Structural and Mechanistic Insights into Fgm3-Catalyzed Cβ−Cγ Bond Cleavage of an Amino Acid

Pyridoxal 5′-phosphate (PLP)-dependent enzymes represent one of the most functionally diverse families of biocatalysts, mediating a variety of bond transformations associated with amino acids. However, catalytic strategies that enable C−C bond cleavage at remote positions within amino acids remain exceedingly rare.
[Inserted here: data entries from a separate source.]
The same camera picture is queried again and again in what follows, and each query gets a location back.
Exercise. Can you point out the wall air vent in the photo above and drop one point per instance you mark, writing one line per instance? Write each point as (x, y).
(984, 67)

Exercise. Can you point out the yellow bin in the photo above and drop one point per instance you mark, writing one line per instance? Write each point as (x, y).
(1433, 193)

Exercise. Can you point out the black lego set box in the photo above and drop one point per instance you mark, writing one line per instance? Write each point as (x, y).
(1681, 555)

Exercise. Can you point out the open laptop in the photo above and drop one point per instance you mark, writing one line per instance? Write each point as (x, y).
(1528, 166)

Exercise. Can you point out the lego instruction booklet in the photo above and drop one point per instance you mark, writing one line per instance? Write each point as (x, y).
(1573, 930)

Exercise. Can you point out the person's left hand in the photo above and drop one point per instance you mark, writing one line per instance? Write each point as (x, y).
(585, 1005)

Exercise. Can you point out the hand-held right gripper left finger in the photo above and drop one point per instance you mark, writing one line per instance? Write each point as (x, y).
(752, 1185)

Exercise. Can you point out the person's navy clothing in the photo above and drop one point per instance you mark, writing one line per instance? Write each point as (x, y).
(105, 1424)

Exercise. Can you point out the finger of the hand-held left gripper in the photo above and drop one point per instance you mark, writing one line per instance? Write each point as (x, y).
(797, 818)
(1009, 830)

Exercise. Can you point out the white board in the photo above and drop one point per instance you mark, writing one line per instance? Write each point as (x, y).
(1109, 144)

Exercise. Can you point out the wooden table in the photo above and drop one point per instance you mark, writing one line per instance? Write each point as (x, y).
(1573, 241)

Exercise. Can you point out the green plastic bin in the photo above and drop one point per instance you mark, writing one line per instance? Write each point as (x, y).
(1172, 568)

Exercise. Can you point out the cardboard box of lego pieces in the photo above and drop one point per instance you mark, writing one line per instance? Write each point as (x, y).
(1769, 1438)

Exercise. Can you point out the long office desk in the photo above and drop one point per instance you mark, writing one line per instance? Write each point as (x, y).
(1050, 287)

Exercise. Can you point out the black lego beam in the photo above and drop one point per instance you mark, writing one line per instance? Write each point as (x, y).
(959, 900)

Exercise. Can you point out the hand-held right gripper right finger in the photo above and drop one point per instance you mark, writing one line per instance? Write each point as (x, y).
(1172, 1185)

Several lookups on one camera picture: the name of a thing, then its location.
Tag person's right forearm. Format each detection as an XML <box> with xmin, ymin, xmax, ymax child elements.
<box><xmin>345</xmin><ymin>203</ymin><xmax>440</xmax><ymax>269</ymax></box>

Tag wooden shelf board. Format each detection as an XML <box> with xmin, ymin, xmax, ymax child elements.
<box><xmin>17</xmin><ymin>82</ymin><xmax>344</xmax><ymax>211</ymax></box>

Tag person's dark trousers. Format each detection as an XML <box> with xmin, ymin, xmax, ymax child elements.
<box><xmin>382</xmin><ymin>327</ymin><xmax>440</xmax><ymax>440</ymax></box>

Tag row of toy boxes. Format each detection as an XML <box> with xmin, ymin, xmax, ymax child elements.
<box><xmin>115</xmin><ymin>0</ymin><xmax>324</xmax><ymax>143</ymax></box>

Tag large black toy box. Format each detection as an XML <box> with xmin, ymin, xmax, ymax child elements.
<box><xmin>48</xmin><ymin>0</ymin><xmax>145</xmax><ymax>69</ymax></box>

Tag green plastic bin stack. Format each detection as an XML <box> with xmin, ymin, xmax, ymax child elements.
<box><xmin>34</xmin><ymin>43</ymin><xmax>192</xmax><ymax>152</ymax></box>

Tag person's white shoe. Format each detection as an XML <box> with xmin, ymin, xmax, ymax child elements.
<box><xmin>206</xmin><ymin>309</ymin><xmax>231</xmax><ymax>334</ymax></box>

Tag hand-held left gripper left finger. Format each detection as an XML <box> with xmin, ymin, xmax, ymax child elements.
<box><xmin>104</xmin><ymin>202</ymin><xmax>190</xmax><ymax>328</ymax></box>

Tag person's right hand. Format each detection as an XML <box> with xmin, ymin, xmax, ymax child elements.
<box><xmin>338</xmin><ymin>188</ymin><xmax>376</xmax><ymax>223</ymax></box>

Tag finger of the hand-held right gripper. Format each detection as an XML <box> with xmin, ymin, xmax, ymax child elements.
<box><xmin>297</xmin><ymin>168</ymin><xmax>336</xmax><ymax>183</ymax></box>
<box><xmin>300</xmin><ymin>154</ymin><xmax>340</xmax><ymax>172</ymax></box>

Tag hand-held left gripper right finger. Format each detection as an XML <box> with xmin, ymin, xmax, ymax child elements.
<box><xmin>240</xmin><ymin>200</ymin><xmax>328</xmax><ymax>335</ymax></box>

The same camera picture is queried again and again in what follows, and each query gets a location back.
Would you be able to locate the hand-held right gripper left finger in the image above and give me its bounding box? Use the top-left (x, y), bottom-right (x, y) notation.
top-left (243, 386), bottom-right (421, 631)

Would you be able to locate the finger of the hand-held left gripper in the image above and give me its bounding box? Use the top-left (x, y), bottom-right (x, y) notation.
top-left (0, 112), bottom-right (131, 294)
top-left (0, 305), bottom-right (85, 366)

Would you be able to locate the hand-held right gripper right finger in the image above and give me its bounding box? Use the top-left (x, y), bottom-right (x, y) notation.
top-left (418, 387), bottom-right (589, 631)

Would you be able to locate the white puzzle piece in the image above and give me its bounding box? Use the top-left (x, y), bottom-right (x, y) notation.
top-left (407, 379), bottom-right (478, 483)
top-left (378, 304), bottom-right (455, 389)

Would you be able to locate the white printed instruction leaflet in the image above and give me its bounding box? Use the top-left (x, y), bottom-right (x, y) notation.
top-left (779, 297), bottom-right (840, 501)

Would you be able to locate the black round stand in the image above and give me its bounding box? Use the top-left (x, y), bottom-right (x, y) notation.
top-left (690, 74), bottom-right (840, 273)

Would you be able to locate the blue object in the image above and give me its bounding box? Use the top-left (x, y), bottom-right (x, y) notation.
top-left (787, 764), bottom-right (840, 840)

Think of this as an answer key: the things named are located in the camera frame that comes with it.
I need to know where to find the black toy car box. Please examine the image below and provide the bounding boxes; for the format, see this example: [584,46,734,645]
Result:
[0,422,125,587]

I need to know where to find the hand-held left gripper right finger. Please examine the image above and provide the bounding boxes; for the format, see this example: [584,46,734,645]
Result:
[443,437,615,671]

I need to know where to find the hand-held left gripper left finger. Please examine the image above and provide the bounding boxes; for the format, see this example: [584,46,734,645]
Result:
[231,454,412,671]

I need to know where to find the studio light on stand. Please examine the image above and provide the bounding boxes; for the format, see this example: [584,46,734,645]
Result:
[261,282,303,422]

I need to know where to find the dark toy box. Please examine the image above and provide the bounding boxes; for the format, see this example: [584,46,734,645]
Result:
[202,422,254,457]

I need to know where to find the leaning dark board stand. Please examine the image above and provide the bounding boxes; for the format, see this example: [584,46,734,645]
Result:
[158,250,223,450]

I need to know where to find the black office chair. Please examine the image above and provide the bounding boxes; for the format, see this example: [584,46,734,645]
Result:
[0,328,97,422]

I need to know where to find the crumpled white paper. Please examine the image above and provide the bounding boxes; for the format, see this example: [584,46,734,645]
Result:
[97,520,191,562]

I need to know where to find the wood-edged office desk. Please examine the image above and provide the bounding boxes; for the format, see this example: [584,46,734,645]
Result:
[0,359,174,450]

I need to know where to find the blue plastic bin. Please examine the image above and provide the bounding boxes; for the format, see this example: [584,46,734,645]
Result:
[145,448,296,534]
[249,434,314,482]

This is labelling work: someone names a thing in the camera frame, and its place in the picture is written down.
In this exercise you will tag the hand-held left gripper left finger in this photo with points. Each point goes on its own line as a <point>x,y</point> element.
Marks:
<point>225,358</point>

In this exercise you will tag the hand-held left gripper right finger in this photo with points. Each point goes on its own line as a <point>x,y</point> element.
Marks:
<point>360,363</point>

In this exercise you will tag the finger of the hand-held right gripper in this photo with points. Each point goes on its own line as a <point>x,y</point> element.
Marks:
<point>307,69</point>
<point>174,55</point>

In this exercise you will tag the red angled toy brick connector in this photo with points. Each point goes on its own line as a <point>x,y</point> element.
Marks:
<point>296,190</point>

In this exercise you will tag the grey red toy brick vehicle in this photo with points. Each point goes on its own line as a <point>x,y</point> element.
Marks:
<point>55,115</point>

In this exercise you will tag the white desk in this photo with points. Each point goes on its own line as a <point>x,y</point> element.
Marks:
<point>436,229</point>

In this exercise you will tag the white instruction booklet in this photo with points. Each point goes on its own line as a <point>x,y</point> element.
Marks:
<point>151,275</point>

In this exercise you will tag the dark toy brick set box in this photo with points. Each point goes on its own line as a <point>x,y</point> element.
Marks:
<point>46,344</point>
Recently, we identified Fgm3, an unusual PLP-dependent enzyme in Fusarium graminearum, which catalyzes the Cβ−Cγ bond cleavage of 4(S)-hydroxy-l-arginine, yielding l-alanine and guanidino acetaldehyde during the biosynthesis of the fungal virulence factor fusaoctaxin B. Here, using X-ray crystallography, site-specific mutagenesis, and theoretical computation, we provide evidence that rationalizes the retro-aldol-like reaction catalyzed by Fgm3. We determined six high-resolution crystal structures of Fgm3, in complex with PLP and either its substrate, a substrate analog, or its product. These structures reveal a preorganized substrate-binding pocket that can anchor the α-carboxylate and guanidino for precise recognition. Combined structural and mutational analyses identified residue His116 as the key catalytic base responsible for γ-hydroxyl deprotonation to trigger Cβ−Cγ bond cleavage. Theoretical computation delineates the catalytic energy landscape and accordingly supports a synergistic catalytic mechanism in which His116 orchestrates proton transfer and C−C bond breaking. These findings establish the molecular basis of Fgm3-mediated C−C cleavage, expand the repertoire of PLP enzymology, and provide a blueprint for engineering biocatalysts to access noncanonical amino acids.